What's Hot Recap: See "Dickens by Candlelight" this weekend!


Last week I recommended Dickens by Candlelight on my segment on WMFE 90.7 FM. I just got to see it. Here's the (excuse the pun) glowing review.

I wish I had more candles.
I’ve written by candlelight before but only once: in the aftermath of Hurricane Charley when the electricity was out for eight days and I had work to do. This evening, though, it would be a whim, a desire to extend the atmosphere of the show I’ve just left - but didn’t want to leave entirely - at the Dr. Phillips Performing Arts Center. 
Dickens by Candlelight,, produced by Kenneth Ingraham, is the telling of Charles Dickens A Christmas Carol in a style that cleverly captures the feeling of a homey, Victorian Christmas gathering by bringing actors and audience together instead of separating them by seats and stage. One sits (if I may use the ultimate Victorian pronoun) with one’s fellow theatre goers in the cavernous old room of the historic Lake Ivanhoe building, made cozy by candlelight, camaraderie, homemade cookies and spicy tea poured from and into real, random china. The actors move among the crowd so the story is all around one -  one might even end up briefly becoming a prop. This way one gets immersed in a dramatic recreation of what is arguably the greatest novel ever written. A Christmas Carol, is, after all, ghost story, a comedy, a Christmas tale, a morality play and even a little sci fi.
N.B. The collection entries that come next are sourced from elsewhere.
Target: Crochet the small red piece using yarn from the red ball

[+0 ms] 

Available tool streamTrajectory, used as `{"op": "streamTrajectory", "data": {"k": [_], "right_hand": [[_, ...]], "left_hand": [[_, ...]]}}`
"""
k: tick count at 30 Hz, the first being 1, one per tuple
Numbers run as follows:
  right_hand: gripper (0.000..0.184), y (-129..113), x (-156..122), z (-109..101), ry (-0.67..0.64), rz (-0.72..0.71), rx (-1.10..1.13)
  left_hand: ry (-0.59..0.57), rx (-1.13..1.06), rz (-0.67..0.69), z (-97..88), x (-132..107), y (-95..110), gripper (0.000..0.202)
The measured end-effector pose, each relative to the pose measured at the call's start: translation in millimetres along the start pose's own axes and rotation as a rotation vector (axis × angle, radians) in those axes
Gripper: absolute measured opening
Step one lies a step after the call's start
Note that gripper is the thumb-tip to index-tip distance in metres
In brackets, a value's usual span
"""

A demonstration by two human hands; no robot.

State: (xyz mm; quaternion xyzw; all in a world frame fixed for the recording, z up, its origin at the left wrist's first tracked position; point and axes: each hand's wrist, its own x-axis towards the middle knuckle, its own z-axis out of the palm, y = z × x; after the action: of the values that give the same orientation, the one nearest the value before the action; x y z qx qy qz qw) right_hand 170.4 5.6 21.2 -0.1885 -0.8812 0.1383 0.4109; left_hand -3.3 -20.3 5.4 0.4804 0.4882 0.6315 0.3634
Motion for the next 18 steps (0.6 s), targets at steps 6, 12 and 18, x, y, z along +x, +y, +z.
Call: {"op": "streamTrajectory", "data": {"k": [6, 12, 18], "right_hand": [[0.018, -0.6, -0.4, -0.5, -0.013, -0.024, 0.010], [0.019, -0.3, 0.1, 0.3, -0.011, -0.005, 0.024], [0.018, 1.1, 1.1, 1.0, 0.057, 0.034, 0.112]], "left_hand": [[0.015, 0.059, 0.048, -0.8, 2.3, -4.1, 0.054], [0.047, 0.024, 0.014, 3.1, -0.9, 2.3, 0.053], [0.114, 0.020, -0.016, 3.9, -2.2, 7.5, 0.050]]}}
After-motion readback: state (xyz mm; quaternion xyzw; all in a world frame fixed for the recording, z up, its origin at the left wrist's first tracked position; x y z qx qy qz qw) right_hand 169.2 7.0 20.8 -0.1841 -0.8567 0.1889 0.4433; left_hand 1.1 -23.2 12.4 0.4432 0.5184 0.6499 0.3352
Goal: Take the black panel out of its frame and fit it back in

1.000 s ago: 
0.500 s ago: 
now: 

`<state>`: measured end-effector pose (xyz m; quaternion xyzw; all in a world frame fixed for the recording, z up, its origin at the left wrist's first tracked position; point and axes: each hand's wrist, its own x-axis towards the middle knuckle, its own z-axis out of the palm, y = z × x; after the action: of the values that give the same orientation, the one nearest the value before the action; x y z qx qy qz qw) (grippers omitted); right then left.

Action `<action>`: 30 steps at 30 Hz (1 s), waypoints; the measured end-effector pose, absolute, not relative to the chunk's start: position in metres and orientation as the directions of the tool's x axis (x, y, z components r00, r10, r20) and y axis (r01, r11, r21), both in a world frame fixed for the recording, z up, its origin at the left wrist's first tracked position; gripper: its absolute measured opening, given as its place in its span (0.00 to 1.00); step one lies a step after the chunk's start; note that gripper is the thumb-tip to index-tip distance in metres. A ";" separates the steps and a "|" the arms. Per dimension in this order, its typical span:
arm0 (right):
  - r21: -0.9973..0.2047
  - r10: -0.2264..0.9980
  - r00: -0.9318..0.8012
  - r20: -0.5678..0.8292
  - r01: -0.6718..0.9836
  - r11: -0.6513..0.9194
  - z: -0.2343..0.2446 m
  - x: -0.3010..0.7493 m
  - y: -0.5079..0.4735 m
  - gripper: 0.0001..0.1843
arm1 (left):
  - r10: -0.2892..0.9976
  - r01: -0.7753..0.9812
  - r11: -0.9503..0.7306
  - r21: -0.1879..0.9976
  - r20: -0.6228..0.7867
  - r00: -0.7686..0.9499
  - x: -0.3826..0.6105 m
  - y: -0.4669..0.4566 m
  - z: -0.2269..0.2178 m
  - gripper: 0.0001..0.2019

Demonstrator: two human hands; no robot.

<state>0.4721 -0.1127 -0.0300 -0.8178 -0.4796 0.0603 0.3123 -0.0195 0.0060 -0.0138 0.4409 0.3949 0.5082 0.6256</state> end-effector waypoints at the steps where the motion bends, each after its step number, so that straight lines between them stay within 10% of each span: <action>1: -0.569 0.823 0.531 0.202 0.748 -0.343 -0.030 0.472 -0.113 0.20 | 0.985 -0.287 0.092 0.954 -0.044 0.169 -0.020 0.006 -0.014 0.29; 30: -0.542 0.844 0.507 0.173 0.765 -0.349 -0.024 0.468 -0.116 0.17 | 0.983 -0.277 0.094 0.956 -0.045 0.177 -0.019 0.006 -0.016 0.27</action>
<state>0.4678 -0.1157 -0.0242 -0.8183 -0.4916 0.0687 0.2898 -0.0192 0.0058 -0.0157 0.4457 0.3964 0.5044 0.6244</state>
Add Dickens’ dizzying powers of description - he never illustrates anything with one word where 20 rich, vivid, sparkling ones will do - and add a happy ending.  Who could ask for anything more?

Audiences since 1843 have agreed, the best proof being the innumerable adaptations of the story. I consider myself a connoisseur of Scrooges from Alistair Sim to Jim Carrey and John DiDonna, the Scrooge of this production, gives a wonderfully funny and touching portrait of the iconic meanie. He gets Scrooge’s extremes just right, from soulless miser to merry angel, but it’s the moments along the way, wherein the monster is quietly humanized, where DiDonna really shines. The scene, for example, where Scrooge’s fiance, Belle, breaks off their engagement is one most of us have seen, read or heard countless times, and the fact that DiDonna makes it newly compelling is high praise indeed. 
Nearly all the rest of the I-can’t-count-how-many parts are played by Morgan Russell and Monica Long Tamborello who move deftly between being Crachits, ghosts, street urchins and Fezziwigs with an engaging joviality that’s perfect for this unique setting. Add a pre-show Christmas-carols-and- wassail and you are….I mean one is … perfectly set-up for this charming evening of a tale faithfully told. 

As of this writing the temperature is set to plummet (to almost freezing!), which will set the mood even more. There are just four performances left (today through Sunday) so go to  Dickens by Candlelight, and see A Christmas Carol the way a ghost story should be enjoyed: in high anticipation and cozy intimacy.